Re: BUG #14941: Vacuum crashes

From: Michael Paquier <michael(at)paquier(dot)xyz>
To: "Bossart, Nathan" <bossartn(at)amazon(dot)com>
Cc: Andres Freund <andres(at)anarazel(dot)de>, Michael Paquier <michael(dot)paquier(at)gmail(dot)com>, Masahiko Sawada <sawada(dot)mshk(at)gmail(dot)com>, Robert Haas <robertmhaas(at)gmail(dot)com>, Lyes Ameddah <lyes(dot)amd(at)gmail(dot)com>, Tomas Vondra <tomas(dot)vondra(at)2ndquadrant(dot)com>, "pgsql-hackers(at)postgresql(dot)org" <pgsql-hackers(at)postgresql(dot)org>, "pgsql-bugs(at)postgresql(dot)org" <pgsql-bugs(at)postgresql(dot)org>
Subject: Re: BUG #14941: Vacuum crashes
Date: 2018-03-07 05:03:45
Message-ID: 20180307050345.GA3095@paquier.xyz
Views: Raw Message | Whole Thread | Download mbox | Resend email
Thread:
Lists: pgsql-bugs pgsql-hackers

On Mon, Mar 05, 2018 at 09:55:13PM +0000, Bossart, Nathan wrote:
> On 3/3/18, 6:13 PM, "Andres Freund" <andres(at)anarazel(dot)de> wrote:
>> I was working on committing 0002 and 0003, when I noticed that the
>> second patch doesn't actually fully works. NOWAIT does what it says on
>> the tin iff the table is locked with a lower lock level than access
>> exclusive. But if AEL is used, the command is blocked in
>>
>> static List *
>> expand_vacuum_rel(VacuumRelation *vrel)
>> ...
>> /*
>> * We transiently take AccessShareLock to protect the syscache lookup
>> * below, as well as find_all_inheritors's expectation that the caller
>> * holds some lock on the starting relation.
>> */
>> relid = RangeVarGetRelid(vrel->relation, AccessShareLock, false);
>>
>> ISTM has been added after the patches initially were proposed. See
>> http://git.postgresql.org/gitweb/?p=postgresql.git;a=commit;h=19de0ab23ccba12567c18640f00b49f01471018d
>>
>> I'm a bit disappointed that the tests didn't catch this, they're clearly
>> not fully there. They definitely should test the AEL case, as
>> demonstrated here.
>
> Sorry about that. I've added logic to handle ACCESS EXCLUSIVE in v6 of 0002,
> and I've extended the tests to cover that case.

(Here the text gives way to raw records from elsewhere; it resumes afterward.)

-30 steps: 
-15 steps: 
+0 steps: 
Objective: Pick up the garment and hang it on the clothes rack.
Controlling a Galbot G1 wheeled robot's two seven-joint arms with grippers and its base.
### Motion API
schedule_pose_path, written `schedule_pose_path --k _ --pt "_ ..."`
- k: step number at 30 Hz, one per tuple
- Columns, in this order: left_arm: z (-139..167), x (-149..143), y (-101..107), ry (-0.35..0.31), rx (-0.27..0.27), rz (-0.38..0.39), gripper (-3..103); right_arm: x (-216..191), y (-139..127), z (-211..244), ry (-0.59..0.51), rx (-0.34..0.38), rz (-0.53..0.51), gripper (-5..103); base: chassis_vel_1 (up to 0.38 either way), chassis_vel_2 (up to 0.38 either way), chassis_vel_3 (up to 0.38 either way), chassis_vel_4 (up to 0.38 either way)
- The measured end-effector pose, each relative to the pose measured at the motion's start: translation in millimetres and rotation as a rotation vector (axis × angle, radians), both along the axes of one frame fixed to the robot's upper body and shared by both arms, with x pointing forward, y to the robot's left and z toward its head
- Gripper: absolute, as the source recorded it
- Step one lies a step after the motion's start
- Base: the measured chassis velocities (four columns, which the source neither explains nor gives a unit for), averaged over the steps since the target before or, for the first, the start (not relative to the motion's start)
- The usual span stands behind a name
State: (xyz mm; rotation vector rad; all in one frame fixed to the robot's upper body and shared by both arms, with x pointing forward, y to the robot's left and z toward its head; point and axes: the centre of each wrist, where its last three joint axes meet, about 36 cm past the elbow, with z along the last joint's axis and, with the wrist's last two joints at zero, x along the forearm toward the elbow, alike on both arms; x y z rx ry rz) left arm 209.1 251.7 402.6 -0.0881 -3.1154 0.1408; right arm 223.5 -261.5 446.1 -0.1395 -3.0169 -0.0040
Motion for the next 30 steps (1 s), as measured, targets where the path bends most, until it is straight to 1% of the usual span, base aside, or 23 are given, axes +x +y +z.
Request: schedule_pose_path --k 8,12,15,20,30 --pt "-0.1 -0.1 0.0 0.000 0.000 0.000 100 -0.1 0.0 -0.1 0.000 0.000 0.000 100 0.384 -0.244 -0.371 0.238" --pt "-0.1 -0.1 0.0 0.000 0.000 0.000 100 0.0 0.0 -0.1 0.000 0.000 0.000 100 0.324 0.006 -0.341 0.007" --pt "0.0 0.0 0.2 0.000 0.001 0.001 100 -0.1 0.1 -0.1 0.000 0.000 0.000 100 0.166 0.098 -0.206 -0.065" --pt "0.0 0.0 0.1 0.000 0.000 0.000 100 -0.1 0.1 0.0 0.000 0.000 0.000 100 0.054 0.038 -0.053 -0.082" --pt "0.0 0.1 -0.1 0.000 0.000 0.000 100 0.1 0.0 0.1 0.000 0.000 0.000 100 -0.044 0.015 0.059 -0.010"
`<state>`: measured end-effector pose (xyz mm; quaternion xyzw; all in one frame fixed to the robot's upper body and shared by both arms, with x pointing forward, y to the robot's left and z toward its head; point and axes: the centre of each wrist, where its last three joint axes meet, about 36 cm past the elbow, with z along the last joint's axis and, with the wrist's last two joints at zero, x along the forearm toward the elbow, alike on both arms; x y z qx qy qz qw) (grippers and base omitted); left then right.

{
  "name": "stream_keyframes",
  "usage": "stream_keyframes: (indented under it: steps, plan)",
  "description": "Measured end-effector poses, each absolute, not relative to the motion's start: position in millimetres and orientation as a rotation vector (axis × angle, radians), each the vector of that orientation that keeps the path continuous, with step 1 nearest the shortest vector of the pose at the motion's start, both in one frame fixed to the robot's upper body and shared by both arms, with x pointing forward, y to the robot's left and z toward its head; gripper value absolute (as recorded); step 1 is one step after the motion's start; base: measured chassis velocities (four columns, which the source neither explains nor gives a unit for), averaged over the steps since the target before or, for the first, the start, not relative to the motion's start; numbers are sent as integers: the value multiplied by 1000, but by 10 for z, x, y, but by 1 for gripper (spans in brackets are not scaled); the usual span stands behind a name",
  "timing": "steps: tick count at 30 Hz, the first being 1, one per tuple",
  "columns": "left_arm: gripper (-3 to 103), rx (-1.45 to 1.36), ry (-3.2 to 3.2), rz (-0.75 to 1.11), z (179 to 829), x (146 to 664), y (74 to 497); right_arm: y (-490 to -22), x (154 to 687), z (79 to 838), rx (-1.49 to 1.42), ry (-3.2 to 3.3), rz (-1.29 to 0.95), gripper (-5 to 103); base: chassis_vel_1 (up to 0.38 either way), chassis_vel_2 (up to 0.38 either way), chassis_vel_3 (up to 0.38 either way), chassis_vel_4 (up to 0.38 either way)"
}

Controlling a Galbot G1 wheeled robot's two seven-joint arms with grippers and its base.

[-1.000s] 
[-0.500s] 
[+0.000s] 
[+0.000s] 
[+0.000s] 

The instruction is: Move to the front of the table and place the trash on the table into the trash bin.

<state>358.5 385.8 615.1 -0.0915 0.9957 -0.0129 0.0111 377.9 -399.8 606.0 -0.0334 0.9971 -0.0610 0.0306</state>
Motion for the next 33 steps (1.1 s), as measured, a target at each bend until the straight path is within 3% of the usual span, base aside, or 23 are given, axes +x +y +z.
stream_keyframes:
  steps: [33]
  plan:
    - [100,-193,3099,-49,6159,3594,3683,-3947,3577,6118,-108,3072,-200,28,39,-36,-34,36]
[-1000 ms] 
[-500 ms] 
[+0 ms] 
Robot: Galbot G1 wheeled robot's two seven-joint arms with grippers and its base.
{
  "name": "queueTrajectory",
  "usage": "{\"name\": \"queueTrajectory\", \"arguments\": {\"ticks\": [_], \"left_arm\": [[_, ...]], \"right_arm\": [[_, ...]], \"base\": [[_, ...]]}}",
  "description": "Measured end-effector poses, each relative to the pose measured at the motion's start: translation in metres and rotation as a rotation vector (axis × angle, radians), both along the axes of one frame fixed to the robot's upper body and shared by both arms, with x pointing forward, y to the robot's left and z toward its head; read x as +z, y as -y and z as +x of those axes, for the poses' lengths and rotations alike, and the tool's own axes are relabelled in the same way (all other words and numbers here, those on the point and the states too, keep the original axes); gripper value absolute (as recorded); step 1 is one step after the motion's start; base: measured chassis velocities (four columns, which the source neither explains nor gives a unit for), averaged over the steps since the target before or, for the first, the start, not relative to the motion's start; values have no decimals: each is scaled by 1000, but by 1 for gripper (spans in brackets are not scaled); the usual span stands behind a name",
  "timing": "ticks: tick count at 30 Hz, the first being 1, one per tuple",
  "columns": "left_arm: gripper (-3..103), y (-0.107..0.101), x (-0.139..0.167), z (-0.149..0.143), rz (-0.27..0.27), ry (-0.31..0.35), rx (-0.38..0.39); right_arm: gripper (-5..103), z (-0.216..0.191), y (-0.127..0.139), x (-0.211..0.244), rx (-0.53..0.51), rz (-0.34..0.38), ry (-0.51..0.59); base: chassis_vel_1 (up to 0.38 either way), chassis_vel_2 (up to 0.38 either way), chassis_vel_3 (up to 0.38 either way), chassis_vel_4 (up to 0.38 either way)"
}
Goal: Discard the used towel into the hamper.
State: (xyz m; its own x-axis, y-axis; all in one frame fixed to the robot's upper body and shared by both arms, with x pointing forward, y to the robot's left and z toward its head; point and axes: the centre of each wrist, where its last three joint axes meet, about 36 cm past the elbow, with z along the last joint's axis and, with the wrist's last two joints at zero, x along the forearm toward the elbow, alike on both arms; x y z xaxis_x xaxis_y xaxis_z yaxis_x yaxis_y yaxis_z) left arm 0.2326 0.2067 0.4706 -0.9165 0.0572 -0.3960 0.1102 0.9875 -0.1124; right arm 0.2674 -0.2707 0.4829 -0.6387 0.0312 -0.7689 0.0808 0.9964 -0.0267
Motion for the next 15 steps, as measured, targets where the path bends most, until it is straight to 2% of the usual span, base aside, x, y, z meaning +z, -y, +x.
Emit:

Hm, yes. I have also let those patches rot a bit myself. Sorry for
that.

>> Independent of that, I'm also concerned that NOWAIT isn't implemented
>> consistently with other commands. Aren't we erroring out in other uses
>> of NOWAIT? ISTM a more appropriate keyword would have been SKIP
>> LOCKED. I think the behaviour makes sense, but I'd rename the internal
>> flag and the grammar to use SKIP LOCKED.
>
> Agreed. I've updated 0002 to use SKIP LOCKED instead of NOWAIT.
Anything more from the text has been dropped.